There was still more drama to be had. With just 10 minutes left of normal time, Oussama Lamlioui outmuscled Mamisoa Rakotoson to a loose bouncing ball in midfield. Spotting Madagascar goalkeeper Michel Ramandimbisoa off of his line, Lamlioui struck the ball on the half-volley from forty yards out, looping it into the goal and restoring Morocco's lead. Despite some late Malagasy pressure, Morocco held on to claim their third title.

===Details===

  : Manohantsoa 9', Rakotondraibe 68'
  : Mehri 27', Lamlioui 44', 80'

| GK | 1 | Michel Ramandimbisoa | | |
| RB | 4 | Tony Randriamanampisoa (c) | | |
| CB | 3 | Toky Randrianirina | | |
| CB | 5 | Hajatiana Ratsimbazafy | | |
| LB | 20 | Bono Randriamirehitra | | |
| DM | 8 | Lalaina Rafanomezantsoa | | |
| RM | 7 | Patrick Randrianantenaina | | |
| CM | 2 | Nicolas Randriamanampisoa | | |
| LM | 13 | Mika Razafimahatana | | |
| CF | 7 | Félicité Manohantsoa | | |
| CF | 17 | Jean Luc Ranaivoson | | |
Substitutions:
| MF | 10 | Arohasina Andrianarimanana | | |
| FW | 20 | Toky Rakotondraibe | | |
| MF | 25 | Mamisoa Rakotoson | | |
| MF | 12 | Onjaniaina Hasinirina | | |
| MF | 11 | Ryan Rajaonarivelo | | |
Manager:
Romuald Rakotondrabe
| GK | 1 | El Mehdi Al Harrar | | |
| RB | 7 | Mohamed Boulacsout | | |
| CB | 4 | Marouane Louadni | | |
| CB | 3 | Anas Bach | | |
| LB | 17 | Youssef Belammari | | |
| DM | 5 | Ayoub Khairi | | |
| LM | 10 | Mohamed Rabie Hrimat (c) | | |
| RM | 10 | Sabir Bougrine | | |
| RF | 21 | Youssef Mehri | | |
| CF | 9 | Oussama Lamlioui | | |
| LF | 26 | Khalid Baba | | |
Substitutions:
| FW | 16 | Salah-Eddine Errahouli | | |
| MF | 8 | Khalid Ait Ouarkhane | | |
| DF | 16 | Mohamed Moufid | | | |
| MF | 8 | Amine Souane | | |
| DF | 8 | Bouchaib Arrassi | | |
Manager:
Tarik Sektioui

| Man of the Match:
Oussama Lamlioui (Morocco) Assistant referees:
Eleyeh Robleh (Djibouti)
Joel Wonka Doe (Liberia)
Fourth official:
Dickens Mimisa (Kenya) | Match rules *90 minutes. *30 minutes of extra time if necessary. *Penalty shoot-out if scores still level. *Maximum of five substitutions, with a sixth allowed in extra time. *Maximum of three substitution opportunities, with a fourth allowed in extra time. |

==Post-match==
With two goals in the final, Oussama Lamlioui won the tournaments' golden boot with a total of six goals. Morocco captain Mohamed Rabie Hrimat won the Best Player award for his leadership throughout the competition.

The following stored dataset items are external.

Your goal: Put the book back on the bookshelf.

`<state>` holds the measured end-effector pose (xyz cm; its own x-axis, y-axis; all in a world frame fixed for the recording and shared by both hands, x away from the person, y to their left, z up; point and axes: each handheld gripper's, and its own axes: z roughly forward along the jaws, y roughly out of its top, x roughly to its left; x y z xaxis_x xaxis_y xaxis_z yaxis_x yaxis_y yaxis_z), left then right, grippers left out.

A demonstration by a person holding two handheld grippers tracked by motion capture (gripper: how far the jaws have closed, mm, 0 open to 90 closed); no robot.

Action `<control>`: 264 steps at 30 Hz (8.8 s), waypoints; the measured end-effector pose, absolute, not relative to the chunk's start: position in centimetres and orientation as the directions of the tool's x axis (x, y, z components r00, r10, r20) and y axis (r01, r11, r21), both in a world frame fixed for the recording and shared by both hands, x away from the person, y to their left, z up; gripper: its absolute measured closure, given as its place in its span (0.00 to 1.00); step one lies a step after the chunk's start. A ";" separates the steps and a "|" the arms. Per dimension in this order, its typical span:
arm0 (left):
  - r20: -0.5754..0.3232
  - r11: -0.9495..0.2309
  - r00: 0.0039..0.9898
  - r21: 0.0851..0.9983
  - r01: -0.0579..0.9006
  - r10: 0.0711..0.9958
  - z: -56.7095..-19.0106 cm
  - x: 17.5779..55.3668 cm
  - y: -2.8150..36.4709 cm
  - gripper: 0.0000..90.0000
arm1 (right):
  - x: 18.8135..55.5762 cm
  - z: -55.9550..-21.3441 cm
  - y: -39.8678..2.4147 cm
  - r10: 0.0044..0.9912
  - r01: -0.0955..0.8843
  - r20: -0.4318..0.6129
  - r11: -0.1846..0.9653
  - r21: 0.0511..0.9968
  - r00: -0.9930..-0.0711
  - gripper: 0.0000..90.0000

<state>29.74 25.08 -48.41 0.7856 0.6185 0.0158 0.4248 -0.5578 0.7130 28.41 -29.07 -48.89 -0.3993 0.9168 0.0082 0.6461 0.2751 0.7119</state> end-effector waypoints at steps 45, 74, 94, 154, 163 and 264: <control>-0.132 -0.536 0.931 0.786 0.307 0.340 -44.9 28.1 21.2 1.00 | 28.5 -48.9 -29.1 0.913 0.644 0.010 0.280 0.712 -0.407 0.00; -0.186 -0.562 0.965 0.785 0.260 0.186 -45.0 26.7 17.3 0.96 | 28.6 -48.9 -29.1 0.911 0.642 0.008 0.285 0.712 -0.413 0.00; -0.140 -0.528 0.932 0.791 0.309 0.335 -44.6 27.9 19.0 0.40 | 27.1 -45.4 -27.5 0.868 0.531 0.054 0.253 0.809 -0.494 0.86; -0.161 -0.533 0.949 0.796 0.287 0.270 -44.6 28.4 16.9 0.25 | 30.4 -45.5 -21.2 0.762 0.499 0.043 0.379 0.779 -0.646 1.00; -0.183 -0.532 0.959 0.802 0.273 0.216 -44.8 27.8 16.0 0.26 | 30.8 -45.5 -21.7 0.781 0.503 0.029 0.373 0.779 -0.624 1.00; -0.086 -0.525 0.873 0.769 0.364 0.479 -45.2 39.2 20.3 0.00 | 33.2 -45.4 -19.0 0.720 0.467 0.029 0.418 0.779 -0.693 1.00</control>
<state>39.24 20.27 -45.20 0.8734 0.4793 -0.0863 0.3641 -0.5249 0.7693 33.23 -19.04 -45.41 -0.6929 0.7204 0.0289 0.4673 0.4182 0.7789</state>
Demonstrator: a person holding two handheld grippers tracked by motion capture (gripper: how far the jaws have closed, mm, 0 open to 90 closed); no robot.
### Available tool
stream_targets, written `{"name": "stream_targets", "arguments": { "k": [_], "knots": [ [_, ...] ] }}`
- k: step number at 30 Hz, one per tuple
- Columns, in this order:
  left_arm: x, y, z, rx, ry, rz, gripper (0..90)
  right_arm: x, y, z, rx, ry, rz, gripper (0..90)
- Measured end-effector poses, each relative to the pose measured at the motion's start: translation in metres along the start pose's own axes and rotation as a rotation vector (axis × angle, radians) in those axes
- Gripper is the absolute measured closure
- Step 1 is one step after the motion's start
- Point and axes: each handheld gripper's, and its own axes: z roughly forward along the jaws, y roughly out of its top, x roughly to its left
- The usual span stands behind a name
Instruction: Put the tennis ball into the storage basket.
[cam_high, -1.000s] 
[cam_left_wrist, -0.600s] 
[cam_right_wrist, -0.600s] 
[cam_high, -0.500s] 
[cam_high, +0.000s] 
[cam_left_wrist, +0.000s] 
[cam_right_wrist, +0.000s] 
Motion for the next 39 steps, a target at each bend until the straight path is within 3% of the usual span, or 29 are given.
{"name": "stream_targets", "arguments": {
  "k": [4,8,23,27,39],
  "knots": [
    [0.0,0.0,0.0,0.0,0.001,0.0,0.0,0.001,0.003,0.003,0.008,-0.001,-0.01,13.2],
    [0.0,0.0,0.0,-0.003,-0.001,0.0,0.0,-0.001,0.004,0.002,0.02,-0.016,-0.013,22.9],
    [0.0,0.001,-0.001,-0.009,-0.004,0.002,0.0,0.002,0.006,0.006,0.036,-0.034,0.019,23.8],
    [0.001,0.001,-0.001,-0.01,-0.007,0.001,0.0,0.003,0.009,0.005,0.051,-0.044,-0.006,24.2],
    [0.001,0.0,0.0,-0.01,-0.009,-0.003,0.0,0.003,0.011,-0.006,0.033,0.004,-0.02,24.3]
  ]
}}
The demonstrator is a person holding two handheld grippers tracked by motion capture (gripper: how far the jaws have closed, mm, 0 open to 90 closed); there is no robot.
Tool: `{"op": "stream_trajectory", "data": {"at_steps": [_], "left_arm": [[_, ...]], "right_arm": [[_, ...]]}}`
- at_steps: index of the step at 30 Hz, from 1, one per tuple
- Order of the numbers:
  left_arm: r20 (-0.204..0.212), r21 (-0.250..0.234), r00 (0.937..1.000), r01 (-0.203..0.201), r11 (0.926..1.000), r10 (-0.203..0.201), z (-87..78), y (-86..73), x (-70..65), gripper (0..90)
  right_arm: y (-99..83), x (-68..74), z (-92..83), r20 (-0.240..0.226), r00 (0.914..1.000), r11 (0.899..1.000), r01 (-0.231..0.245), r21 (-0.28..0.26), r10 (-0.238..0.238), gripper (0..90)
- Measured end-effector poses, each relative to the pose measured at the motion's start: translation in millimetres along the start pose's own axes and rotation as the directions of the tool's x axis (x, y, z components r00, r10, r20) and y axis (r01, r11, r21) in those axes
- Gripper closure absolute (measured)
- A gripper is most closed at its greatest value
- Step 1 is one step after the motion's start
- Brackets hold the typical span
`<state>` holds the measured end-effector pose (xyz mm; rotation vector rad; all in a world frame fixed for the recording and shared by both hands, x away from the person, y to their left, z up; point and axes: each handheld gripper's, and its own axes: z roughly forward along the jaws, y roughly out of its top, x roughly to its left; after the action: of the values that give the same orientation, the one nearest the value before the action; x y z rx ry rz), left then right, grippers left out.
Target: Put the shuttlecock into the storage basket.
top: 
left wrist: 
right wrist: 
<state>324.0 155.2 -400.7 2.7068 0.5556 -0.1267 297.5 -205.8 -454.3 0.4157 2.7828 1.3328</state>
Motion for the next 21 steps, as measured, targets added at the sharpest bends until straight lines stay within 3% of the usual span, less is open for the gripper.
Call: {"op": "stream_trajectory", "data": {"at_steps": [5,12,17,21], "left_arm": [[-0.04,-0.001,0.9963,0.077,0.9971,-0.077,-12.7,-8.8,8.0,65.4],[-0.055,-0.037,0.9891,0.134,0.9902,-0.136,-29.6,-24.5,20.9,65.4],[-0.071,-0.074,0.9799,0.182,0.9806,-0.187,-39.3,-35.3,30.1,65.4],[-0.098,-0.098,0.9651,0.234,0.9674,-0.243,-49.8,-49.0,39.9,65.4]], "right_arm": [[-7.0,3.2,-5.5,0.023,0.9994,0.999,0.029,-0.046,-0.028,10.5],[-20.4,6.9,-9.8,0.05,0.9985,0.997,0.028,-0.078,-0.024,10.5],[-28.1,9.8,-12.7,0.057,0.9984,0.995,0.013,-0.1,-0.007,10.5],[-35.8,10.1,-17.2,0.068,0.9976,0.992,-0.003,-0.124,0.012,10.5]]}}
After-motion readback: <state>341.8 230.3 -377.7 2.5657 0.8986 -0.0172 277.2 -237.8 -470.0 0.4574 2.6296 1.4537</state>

This victory gave Morocco its third title and made it the most successful team in the history of the tournament, one better than DR Congo's two titles. Morocco's manager Tarik Sektioui was nominated for the 2025 CAF Coach of the Year in recognition of the achievement. Despite losing, Madagascar were praised for their underdog performance in reaching the first major continental final in their history, and their coach Romuald Rakotondrabe was also nominated for the 2025 CAF Coach of the Year award.

In December 2025, four months after the tournaments' conclusion, the Confederation of African Football announced that the 2024 edition would be the last CHAN tournament, and it was to be replaced by the African Nations League beginning in 2029.